> _REQUIREMENT_
Return an exact transcript of the material below from the line containing "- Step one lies" through its final line, and no other lines.
** DATA BELOW follows **
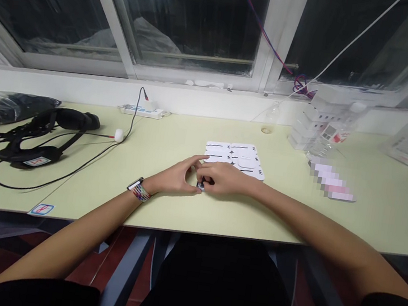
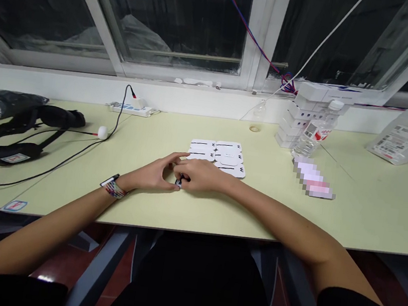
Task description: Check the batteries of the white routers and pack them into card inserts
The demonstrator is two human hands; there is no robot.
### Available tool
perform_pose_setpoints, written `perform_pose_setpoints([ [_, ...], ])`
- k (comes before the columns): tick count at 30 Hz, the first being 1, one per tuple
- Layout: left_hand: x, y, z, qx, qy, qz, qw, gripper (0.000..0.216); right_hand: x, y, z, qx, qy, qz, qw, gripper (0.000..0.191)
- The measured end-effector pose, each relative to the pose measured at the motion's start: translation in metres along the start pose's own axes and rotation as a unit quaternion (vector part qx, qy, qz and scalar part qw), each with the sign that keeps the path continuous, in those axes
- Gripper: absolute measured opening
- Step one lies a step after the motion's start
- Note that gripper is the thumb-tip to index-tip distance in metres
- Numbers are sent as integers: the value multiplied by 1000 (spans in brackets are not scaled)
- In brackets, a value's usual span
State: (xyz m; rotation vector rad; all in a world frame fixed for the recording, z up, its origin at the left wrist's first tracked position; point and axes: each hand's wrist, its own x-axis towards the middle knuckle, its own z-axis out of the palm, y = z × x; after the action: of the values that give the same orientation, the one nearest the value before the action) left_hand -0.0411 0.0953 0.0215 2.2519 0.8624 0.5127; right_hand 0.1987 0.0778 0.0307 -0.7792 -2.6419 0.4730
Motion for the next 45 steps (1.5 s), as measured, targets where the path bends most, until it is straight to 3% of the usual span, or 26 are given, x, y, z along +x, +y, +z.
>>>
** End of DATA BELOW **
> _WRITTEN ANSWER_
- Step one lies a step after the motion's start
- Note that gripper is the thumb-tip to index-tip distance in metres
- Numbers are sent as integers: the value multiplied by 1000 (spans in brackets are not scaled)
- In brackets, a value's usual span
State: (xyz m; rotation vector rad; all in a world frame fixed for the recording, z up, its origin at the left wrist's first tracked position; point and axes: each hand's wrist, its own x-axis towards the middle knuckle, its own z-axis out of the palm, y = z × x; after the action: of the values that give the same orientation, the one nearest the value before the action) left_hand -0.0411 0.0953 0.0215 2.2519 0.8624 0.5127; right_hand 0.1987 0.0778 0.0307 -0.7792 -2.6419 0.4730
Motion for the next 45 steps (1.5 s), as measured, targets where the path bends most, until it is straight to 3% of the usual span, or 26 are given, x, y, z along +x, +y, +z.
>>>

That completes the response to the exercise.